I said this above, but I'll repeat it in more detail why the "facts" are misleading or false:

  1. Miller-Urey: There is nothing "faked" about the Miller-Urey experiment. There is some debate about whether the earth had the specific ingredients that were put into the experiment as we do not have specific evidence that that was the combination, but no one has shown that that combination of chemicals could not have existed and it did indeed produce amino acids. The fact that the experiment alone did not produce DNA is in no way a scientific "proof" that life did not evolve this way. In fact the author's own claim is unbelievably misleading: very much akin to saying that since Newton did not predict relativity, that relativity is false.
  2. "Faked Embryos": The scientific community initially and to this day has agreed that these were misleading--not "faked". There is *no* conspiracy here: it is a wideopen and recognized fact. The only issue here is what has happened in text books which I will get to below, but the exposition very selective in portraying Gould's actual remarks.
  3. "Tree of Life": This is again repeating the illogical argument that since Darwin did not portray a full theory because he did not have the evidence in front of him, that *all* of Evolution is proved false. The author does nothing to really argue against what Darwin theorized except to find fault with the theories behind the Cambrian Explosion. Again the author points to "disagreements" when the disagreements among biologists solely surround "gradualism" versus "punctuated equilibrium" not "there is or is not macro evolution." Under *either* approach, it is accepted that many "intermediate" forms--*especially* invertibrates--do not leave any kind of fossil evidence.
  4. Homology: The *only* point made here of any kind was to take Berra's comments completely out of context to portray all Evolution arguments as absurd. This would get you thrown out of the debate team pretty quickly. While he makes an attempt to call this circular reasoning, there is now an explosion in the number of comparative DNA studies that show that there are very clearly defined relationships in homology, and while there are also examples of redevelopment of various structures in unrelated species, the argument that different species would *have* to evolve different structures rather than the same structure is patently false and ignores the fact that the primary cause of these structures is mutation of DNA which causes recessive genes to express themselves, and where no commonality was originally seen, a common trait can appear.
  5. Peppered Moths: Again a flawed experiment, again the scientific community repudiates it first.
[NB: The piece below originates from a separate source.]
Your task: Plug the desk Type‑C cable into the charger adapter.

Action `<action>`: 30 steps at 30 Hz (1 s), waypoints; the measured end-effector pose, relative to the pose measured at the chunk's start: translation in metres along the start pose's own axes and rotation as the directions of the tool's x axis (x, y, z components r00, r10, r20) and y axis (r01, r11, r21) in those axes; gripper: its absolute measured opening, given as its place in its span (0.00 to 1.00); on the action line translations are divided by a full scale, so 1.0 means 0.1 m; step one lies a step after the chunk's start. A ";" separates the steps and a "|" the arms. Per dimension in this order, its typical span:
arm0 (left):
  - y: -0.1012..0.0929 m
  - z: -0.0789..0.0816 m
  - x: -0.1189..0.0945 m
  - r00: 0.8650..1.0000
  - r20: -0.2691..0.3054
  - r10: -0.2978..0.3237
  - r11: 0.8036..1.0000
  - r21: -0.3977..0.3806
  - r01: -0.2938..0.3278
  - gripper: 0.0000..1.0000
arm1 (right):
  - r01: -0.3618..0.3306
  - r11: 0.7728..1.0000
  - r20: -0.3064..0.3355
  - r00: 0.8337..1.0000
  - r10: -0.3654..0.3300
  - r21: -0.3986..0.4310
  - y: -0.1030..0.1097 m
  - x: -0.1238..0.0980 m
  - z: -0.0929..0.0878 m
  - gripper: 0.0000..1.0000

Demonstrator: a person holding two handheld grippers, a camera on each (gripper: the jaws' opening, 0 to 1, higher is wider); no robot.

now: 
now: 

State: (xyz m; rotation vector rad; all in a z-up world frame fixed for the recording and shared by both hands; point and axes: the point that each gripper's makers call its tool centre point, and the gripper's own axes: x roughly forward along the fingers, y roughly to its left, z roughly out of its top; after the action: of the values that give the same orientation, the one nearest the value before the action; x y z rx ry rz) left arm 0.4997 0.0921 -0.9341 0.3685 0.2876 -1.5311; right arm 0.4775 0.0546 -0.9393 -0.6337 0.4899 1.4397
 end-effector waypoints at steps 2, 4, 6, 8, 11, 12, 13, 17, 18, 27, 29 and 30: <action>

Again, the only place it really shows up is in those textbooks. However it is *not* evidence that in *any* way argues against Evolution.
  6. Darwin's Finches: What is shown in this article is just a small part of the "complaints" of Jonathon Wells on this topic that can be more completely be seen refuted here. The article ignores the fact that there is strong evidence backing up the Grant's work. The only claim from elsewhere on the topic (his book) boils down to "if evolution reverses itself [the beaks returned to original size], its not evolution" which is the creationists conclusion only. There is lots of evidence that changing conditions can easily bring back previous states, but this does not imply "only fluctuation that proves that there is no overarching evolutionary direction."
  7. Apes to Humans: Only two arguments here: 1) not enough intermediate forms (there are never enough to convince creationists). 2) Piltdown Man hoax proves that all paleontological evidence is false. Neither of these can be considered reasonable and logical arguments.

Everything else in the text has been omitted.